“Sede santos como o vosso Pai celestial é santo.”
(Mt 5,48)
“Antes que eu te formasse dentro do seio de tua mãe,
Antes que tu nascesses, te conhecia e te consagrei.
Para ser meu profeta entre as nações eu te escolhi.
Irás onde enviar-te e o que te mando proclamarás!”
(Coral Palestrina)
Antes que o mundo nos chamasse por nomes passageiros, Deus já sussurrava em nosso íntimo um nome eterno: “santo”. Antes que nascêssemos, Deus já nos conhecia e nos chamava pelo nome (cf. Jr 1,5). Esse chamado não é privilégio de poucos, mas o fundamento da existência de todos. Não se trata de um ideal inalcançável, reservado aos altares e vitrais das igrejas, mas de uma vocação profundamente humana, enraizada no dom da vida que recebemos e que se desdobra, dia após dia, como resposta amorosa ao Criador.
Ser humanos já é um chamado. Respirar já é uma resposta. Cada batida do coração é um eco silencioso do Pai que nos convida à plenitude: “Sede santos, como vosso Pai do Céu é santo” (Mt 5,48). Essa é a primeira e mais radical vocação que habita cada pessoa, a vocação à santidade, à vida vivida como dom, entrega e missão. A santidade não começa com grandes gestos, mas com pequenos e fiéis “sins” dados no cotidiano: na paciência de um educador, no cuidado de uma mãe, na escuta silenciosa de um consagrado, no olhar compassivo de quem serve.
Agosto é, na tradição da Igreja do Brasil, o mês em que celebramos de maneira especial as vocações: ao ministério ordenado, à vida consagrada, à família, aos leigos e leigas, mas, antes de cada uma dessas formas concretas de seguir Jesus há uma vocação primeira que nos atravessa a todos: a vida como espaço de santificação, o existir como caminho de comunhão com Deus e com os irmãos e irmãs. A vida é dom, é milagre, é missão. É nesse chão da existência que floresce a voz de Deus, convocando-nos a descobrir a melodia única que Ele mesmo compôs em nosso interior.
Descobrir a própria vocação é como escutar, em meio ao ruído do mundo, um canto suave que nos chama pelo nome. É reconhecer que não somos obra inacabada do acaso, mas, sonho amado de Deus. Esse sonho se realiza não quando nos fechamos em expectativas humanas, mas quando nos abrimos à lógica do Evangelho: perder para ganhar, servir para viver o amor e amar até o fim. A vocação, qualquer que seja, nasce da escuta, amadurece no discernimento e frutifica na entrega.

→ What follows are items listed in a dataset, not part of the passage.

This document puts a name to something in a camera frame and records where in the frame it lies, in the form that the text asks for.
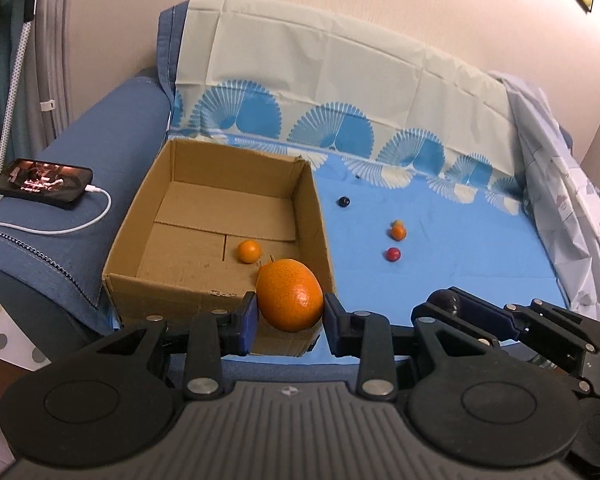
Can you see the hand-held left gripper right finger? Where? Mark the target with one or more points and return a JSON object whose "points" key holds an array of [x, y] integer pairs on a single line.
{"points": [[333, 326]]}

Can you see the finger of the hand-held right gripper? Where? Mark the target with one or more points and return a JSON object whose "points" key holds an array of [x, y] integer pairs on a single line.
{"points": [[485, 312], [555, 355]]}

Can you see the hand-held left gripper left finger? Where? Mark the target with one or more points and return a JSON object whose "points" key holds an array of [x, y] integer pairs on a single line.
{"points": [[248, 321]]}

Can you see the orange kumquat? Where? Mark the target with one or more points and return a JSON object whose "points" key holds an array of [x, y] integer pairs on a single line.
{"points": [[290, 295], [249, 251], [398, 232]]}

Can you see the brown cardboard box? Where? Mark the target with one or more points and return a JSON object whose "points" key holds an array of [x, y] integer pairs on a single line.
{"points": [[190, 240]]}

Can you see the red cherry tomato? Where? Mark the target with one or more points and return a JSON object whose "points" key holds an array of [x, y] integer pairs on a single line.
{"points": [[393, 254]]}

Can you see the white patterned cloth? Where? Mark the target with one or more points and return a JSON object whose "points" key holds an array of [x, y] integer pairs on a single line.
{"points": [[570, 185]]}

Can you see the blue fabric sofa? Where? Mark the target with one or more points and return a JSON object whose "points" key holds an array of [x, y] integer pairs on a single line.
{"points": [[80, 160]]}

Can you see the white dotted panel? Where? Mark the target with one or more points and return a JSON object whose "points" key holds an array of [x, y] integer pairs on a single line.
{"points": [[15, 345]]}

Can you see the black smartphone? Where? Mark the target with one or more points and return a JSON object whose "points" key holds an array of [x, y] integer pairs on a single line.
{"points": [[42, 182]]}

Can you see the blue fan-patterned cloth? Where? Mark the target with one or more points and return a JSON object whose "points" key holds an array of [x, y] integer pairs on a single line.
{"points": [[305, 70]]}

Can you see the white plastic clip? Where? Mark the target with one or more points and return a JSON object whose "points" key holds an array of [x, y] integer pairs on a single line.
{"points": [[47, 105]]}

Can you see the grey curtain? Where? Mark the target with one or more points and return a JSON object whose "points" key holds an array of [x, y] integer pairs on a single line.
{"points": [[55, 35]]}

Ser vocacionado é, antes de tudo, deixar-se alcançar. É permitir que Deus entre em nossa história e a transforme em bênção para os outros. A vocação não é um peso, mas uma centelha de sentido; não é um dever imposto, mas uma resposta amorosa que brota da liberdade. Essa liberdade, quando atravessada pelo Espírito, conduz-nos a lugares inimagináveis, ensina-nos a viver com inteireza e a amar com profundidade.
Neste mês vocacional, talvez a melhor pergunta não seja “O que devo fazer?”, mas “Quem sou eu aos olhos de Deus?”. A resposta a ela nos conduz à fonte da nossa identidade mais profunda. Somos filhos, somos chamados, somos enviados. Nesse caminho de escuta e resposta, Maria nos acompanha como mestra da vocação. Ela, que ouviu o chamado no silêncio de Nazaré e respondeu com um “sim” que mudou a história, continua a nos ensinar que vocação se vive com humildade, coragem e disponibilidade.
Deixemo-nos tocar novamente pelo sussurro do Pai. Talvez Ele não venha em forma de grandes revelações, mas no brilho de um gesto simples, na inquietação do coração, na alegria que ressurge quando servimos. Neste mês de agosto, abramos os ouvidos e os corações. A vocação nos chama. A vida nos espera. A santidade nos abraça. E Maria caminha conosco, como estrela que guia e coração que acolhe.